Throughout this chapter, we will be working with one fixed filtration $(\mathcal{F}$.) such that $\mathcal{F}_0$ contains all null sets. We do not assume that the filtration is right continuous. All notions-martingale, local martingale, stopping time, adapted process, predictable process-are with reference to this fixed filtration.

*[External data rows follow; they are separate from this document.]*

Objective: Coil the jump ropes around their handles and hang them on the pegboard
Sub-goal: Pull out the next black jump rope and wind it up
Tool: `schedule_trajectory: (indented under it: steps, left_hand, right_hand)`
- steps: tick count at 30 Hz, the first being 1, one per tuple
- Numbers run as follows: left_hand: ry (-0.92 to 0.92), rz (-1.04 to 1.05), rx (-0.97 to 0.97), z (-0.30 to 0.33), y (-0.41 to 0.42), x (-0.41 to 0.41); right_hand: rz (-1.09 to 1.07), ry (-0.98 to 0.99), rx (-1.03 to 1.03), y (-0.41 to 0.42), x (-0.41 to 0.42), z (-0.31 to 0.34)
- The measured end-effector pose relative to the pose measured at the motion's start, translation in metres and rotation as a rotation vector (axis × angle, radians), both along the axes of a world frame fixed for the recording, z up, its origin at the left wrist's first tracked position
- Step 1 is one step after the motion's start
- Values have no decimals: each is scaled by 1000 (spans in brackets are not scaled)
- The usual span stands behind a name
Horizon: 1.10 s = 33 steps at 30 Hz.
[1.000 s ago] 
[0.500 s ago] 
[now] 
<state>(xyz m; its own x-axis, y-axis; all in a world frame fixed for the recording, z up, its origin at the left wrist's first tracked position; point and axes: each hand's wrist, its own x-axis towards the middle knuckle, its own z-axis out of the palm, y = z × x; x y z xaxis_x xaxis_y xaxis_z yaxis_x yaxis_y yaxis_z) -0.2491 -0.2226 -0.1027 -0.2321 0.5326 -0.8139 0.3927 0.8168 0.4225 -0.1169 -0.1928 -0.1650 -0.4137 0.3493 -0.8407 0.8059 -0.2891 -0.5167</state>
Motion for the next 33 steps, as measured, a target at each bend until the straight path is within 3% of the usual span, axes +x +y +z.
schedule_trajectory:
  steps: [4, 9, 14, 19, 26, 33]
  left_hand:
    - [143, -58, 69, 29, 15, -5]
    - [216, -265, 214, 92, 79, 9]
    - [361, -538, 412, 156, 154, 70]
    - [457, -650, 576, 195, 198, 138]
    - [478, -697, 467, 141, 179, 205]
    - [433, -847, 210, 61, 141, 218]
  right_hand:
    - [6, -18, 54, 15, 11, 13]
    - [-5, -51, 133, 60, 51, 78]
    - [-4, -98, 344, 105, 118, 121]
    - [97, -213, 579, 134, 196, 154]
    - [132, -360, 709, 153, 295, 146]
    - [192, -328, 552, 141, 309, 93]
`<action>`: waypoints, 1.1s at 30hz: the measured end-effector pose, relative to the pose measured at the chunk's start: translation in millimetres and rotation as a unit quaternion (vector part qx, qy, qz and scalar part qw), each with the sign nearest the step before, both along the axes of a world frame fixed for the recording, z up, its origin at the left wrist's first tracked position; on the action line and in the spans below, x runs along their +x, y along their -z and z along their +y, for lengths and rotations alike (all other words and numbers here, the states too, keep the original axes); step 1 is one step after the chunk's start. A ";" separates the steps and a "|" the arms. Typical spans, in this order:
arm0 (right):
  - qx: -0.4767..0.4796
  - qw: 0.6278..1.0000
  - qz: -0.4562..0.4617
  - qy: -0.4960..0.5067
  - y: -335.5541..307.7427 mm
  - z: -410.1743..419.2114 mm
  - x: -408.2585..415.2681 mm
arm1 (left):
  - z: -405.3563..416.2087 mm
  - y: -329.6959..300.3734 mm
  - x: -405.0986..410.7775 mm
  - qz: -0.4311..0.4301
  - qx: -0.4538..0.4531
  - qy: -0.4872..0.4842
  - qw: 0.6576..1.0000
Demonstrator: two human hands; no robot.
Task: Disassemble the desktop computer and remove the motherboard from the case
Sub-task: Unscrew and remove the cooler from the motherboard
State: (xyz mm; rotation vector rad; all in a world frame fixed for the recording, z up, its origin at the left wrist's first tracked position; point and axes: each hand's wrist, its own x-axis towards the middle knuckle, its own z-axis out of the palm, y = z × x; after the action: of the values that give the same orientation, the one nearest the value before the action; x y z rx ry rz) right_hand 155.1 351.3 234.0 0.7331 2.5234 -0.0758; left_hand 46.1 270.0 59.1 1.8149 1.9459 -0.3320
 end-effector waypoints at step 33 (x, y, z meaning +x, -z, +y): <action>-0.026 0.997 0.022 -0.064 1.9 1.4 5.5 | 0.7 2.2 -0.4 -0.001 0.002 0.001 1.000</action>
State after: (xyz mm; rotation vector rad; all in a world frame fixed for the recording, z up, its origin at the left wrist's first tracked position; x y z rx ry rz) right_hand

Since in this chapter, we need to deal with martingales which may not have r.c.l.l. paths a priori, we will explicitly assume r.c.l.l. paths when it is needed.

For r.c.l.l.semimartingales $X^1, X^2, \ldots, X^d$, we introduce the class of semimartingales that admit integral representation w.r.t. $X^1, X^2, \ldots, X^d$ :
\begin{aligned} & \mathbb{I}\left(X^1, X^2, \ldots, X^d\right) \ & =\left{Y: \exists g^j \in \mathbb{L}\left(X^j\right), 1 \leq j \leq d \text { with } Y_t=Y_0+\sum_{j=1}^d \int_0^t g^j d X^j \forall t\right} \end{aligned}
Let us note that if $Y \in \mathbb{I}\left(X^1, X^2, \ldots, X^d\right)$ then for any stopping time $\tau, \tilde{Y}$ defined by $\tilde{Y}t=Y{t \wedge \tau}$ also belongs to $\mathbb{I}\left(X^1, X^2, \ldots, X^d\right)$. Also, if $Y \in \mathbb{I}\left(X^1, X^2, \ldots, X^d\right)$ then we can always choose $g^j \in \mathbb{L}\left(X^j\right)$ with $g_0^j=0$ for $1 \leq j \leq d$ such that
$$Y_t=Y_0+\sum_{j=1}^d \int_0^t g^j d X^j \forall t<\infty .$$
If $Y \in \mathbb{I}\left(X^1, X^2, \ldots, X^d\right)$, the semimartingale $Y$ is said to have an integral representation w.r.t. semimartingales $X^1, X^2, \ldots, X^d$. Here is an elementary observation on the class $\mathbb{I}\left(X^1, X^2, \ldots, X^d\right)$.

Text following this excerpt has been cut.